TASK REQUIREMENTS | Find the line in the entries below that contains "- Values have". Repeat it exactly, and every line after it through the line that contains "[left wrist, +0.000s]".

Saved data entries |
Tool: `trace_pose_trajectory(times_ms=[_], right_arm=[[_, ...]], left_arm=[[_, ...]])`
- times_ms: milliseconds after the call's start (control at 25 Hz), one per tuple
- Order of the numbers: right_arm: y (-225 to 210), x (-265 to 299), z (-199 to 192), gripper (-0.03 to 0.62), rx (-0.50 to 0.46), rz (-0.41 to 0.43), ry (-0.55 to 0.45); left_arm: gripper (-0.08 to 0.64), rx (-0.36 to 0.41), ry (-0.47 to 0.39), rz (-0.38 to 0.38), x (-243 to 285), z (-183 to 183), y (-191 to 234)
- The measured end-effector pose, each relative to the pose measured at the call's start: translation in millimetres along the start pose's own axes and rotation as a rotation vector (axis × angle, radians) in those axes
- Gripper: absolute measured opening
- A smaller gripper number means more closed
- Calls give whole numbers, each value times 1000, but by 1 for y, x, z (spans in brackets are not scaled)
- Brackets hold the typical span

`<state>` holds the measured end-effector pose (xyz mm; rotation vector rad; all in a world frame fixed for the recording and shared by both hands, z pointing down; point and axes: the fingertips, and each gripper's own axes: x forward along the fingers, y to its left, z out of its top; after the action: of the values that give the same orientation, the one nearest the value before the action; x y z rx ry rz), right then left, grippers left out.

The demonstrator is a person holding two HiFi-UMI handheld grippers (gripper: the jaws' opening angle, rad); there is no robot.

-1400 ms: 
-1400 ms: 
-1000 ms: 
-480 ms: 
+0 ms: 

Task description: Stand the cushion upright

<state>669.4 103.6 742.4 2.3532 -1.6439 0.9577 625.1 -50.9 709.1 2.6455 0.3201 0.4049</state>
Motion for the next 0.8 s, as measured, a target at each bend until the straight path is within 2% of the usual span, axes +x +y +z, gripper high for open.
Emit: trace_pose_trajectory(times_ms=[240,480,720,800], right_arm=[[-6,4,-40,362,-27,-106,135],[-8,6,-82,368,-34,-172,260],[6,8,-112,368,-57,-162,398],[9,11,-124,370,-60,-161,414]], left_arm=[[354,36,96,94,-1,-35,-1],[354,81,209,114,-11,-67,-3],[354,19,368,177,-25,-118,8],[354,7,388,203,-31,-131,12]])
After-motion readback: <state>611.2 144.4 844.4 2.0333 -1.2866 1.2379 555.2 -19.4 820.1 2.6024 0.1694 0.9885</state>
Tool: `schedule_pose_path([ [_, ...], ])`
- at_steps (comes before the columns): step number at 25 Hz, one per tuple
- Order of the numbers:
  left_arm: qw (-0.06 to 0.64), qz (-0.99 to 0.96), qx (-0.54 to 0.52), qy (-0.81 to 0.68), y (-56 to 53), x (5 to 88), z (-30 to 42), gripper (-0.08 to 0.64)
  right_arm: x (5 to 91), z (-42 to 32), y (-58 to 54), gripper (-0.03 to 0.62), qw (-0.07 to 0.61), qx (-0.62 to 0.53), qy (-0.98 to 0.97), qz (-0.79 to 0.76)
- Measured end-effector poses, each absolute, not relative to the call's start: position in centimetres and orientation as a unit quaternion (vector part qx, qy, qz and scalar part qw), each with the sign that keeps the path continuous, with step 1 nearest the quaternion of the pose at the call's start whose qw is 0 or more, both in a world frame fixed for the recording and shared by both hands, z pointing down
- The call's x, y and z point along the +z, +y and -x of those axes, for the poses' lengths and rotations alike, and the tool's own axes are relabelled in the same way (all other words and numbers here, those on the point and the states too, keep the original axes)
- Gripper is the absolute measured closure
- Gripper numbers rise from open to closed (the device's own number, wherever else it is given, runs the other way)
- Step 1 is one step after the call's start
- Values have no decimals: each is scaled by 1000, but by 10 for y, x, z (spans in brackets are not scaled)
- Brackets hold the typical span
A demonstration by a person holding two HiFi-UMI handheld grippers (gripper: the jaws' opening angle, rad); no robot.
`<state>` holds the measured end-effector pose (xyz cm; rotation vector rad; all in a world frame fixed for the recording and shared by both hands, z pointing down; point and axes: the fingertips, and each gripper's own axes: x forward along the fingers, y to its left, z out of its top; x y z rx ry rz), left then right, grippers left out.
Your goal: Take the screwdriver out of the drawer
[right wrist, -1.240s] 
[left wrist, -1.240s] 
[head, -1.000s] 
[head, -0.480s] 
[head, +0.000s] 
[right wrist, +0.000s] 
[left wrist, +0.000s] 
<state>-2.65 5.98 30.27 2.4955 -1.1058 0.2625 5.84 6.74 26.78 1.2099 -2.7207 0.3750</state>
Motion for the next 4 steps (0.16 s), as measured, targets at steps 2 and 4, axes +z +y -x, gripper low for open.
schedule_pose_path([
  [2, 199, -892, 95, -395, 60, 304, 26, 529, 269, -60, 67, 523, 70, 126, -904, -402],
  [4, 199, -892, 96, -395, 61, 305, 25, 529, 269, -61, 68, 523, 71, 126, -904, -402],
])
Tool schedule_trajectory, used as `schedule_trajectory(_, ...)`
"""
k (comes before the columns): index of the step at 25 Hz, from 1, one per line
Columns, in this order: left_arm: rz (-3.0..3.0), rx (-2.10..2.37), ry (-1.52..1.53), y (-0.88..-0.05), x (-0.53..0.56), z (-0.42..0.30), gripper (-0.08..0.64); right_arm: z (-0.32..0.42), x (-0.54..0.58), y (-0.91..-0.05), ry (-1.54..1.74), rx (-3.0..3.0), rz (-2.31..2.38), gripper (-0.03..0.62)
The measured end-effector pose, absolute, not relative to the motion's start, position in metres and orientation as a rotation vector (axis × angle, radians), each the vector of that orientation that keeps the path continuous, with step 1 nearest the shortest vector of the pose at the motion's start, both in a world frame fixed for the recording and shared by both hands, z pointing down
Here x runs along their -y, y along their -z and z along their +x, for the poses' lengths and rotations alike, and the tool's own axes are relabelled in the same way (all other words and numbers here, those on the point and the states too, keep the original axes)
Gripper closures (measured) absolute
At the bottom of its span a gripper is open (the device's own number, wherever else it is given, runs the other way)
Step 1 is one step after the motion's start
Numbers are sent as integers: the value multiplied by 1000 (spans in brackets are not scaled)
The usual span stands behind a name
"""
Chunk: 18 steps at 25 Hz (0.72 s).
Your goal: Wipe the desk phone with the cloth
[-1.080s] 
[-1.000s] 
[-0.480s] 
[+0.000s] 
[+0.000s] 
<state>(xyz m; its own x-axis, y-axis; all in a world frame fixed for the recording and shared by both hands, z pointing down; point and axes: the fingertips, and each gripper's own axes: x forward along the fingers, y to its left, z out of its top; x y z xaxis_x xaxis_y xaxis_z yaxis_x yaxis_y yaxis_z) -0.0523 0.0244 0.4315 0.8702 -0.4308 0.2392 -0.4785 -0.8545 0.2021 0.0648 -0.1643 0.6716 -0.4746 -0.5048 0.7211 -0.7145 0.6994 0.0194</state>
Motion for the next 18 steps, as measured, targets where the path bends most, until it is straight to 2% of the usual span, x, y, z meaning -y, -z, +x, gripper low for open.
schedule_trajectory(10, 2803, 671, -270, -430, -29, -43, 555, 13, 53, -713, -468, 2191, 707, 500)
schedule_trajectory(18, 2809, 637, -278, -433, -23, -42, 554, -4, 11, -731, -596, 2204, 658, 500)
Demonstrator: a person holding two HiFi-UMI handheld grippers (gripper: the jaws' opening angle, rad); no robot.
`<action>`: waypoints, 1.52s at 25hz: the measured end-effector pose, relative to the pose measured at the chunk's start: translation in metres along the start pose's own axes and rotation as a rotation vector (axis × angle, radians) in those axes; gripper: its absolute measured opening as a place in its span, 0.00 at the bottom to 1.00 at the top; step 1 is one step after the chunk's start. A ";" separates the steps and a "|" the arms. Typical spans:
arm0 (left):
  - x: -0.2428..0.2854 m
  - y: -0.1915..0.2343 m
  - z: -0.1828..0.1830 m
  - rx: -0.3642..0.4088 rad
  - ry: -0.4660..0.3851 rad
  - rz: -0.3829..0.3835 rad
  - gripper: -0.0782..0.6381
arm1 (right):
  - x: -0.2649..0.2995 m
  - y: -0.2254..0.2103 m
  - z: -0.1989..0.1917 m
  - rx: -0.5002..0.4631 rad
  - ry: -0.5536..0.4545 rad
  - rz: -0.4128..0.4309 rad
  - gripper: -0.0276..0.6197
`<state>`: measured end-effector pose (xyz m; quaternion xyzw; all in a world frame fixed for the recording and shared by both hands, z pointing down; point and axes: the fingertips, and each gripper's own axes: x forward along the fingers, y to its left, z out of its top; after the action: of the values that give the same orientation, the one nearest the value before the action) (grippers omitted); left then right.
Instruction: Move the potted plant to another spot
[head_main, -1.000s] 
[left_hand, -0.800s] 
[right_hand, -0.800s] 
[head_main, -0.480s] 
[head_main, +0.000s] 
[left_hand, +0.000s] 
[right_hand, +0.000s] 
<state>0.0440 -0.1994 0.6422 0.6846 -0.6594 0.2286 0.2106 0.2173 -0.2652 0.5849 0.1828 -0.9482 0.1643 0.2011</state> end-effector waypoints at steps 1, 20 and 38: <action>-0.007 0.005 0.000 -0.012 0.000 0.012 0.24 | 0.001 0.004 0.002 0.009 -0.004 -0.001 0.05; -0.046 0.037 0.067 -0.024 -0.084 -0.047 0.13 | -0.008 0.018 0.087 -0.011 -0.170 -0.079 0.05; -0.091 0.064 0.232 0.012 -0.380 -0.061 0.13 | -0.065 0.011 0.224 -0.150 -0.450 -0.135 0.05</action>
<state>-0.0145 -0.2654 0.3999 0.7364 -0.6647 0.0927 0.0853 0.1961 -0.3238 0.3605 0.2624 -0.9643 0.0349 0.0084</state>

ANSWER TO THIS PROBLEM |
- Values have no decimals: each is scaled by 1000, but by 10 for y, x, z (spans in brackets are not scaled)
- Brackets hold the typical span
A demonstration by a person holding two HiFi-UMI handheld grippers (gripper: the jaws' opening angle, rad); no robot.
`<state>` holds the measured end-effector pose (xyz cm; rotation vector rad; all in a world frame fixed for the recording and shared by both hands, z pointing down; point and axes: the fingertips, and each gripper's own axes: x forward along the fingers, y to its left, z out of its top; x y z rx ry rz), left then right, grippers left out.
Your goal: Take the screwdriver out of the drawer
[right wrist, -1.240s] 
[left wrist, -1.240s] 
[head, -1.000s] 
[head, -0.480s] 
[head, +0.000s] 
[right wrist, +0.000s] 
[left wrist, +0.000s] 

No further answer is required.